東芝で不適切な会計処理が判明し、複数年度にわたって決算の修正を行う可能性が出てきたことから東芝の株が売り込まれ、ストップ安になっています。東芝の会計処理で問題となったのが工事進行基準。
工事やシステム開発で単年度で終わらず、複数年度にわたると費用(支払)が先で、収益は最後になり、単年度ごとに、どれぐらい売上があって、どれぐらいの費用が発生したかが分かりません。そこで工事進行基準が使われ、進行しているシステム開発の状況も含めて財務諸表に反映されます。より企業実態にあうことになります。
今まで、工事進行基準と工事完成基準のどちらを採用するかは企業が決めました。しかし、企業によって会計基準が違うと財務諸表を比較しにくいことや、国際会計基準(IFRS)では原則として工事進行基準に一本化することとなりました。

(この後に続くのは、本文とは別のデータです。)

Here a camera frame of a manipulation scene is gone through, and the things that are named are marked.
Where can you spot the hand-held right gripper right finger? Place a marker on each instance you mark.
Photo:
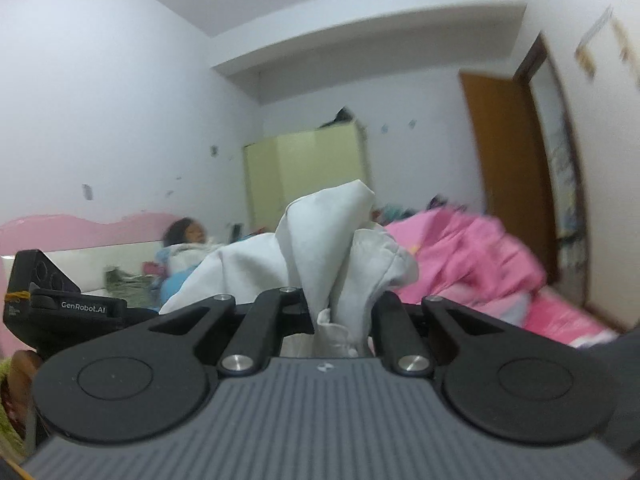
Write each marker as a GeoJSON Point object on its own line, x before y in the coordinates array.
{"type": "Point", "coordinates": [387, 320]}

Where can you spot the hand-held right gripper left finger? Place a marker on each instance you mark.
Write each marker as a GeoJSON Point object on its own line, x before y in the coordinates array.
{"type": "Point", "coordinates": [295, 320]}

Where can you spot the white garment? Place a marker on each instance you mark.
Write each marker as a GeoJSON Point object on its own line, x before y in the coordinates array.
{"type": "Point", "coordinates": [320, 240]}

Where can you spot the person's left forearm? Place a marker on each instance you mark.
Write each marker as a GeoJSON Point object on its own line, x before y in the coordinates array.
{"type": "Point", "coordinates": [7, 410]}

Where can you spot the person's left hand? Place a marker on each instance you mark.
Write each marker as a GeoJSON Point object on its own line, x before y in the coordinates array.
{"type": "Point", "coordinates": [22, 380]}

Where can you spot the grey patterned pillow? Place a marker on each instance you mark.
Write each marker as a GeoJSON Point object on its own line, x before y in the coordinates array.
{"type": "Point", "coordinates": [125, 287]}

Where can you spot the pink bed headboard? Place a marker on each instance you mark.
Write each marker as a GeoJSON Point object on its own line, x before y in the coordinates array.
{"type": "Point", "coordinates": [75, 230]}

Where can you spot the pink teal patterned quilt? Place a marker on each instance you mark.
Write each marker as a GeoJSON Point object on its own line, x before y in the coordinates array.
{"type": "Point", "coordinates": [450, 250]}

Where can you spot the pale yellow wardrobe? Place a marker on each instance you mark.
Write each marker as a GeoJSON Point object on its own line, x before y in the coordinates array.
{"type": "Point", "coordinates": [300, 170]}

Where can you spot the pink floral blanket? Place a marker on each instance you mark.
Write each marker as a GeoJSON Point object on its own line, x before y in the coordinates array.
{"type": "Point", "coordinates": [565, 320]}

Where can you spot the wooden door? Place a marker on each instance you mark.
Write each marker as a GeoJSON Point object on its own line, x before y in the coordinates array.
{"type": "Point", "coordinates": [505, 160]}

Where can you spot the small beige hanging item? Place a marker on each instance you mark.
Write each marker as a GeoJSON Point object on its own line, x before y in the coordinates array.
{"type": "Point", "coordinates": [586, 62]}

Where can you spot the dark brown door frame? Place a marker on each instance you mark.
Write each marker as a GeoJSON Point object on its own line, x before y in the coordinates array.
{"type": "Point", "coordinates": [527, 60]}

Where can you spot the wall hook rack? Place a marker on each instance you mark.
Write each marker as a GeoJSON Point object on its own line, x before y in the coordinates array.
{"type": "Point", "coordinates": [595, 27]}

ただ工事進行基準には懸念もあります。進捗状況で売上や原価を配分しますので、進捗状況に手心を加えるだけで売上や利益の数字操作が可能です。エンロン事件で不正経理が行われ、サブプライムローンの本質を見抜けなかったこともあり、アメリカでは国際会計基準(IFRS)に工事完成基準を採用すべきという意見もでています。今回の東芝の問題でもまた議論になりそうです。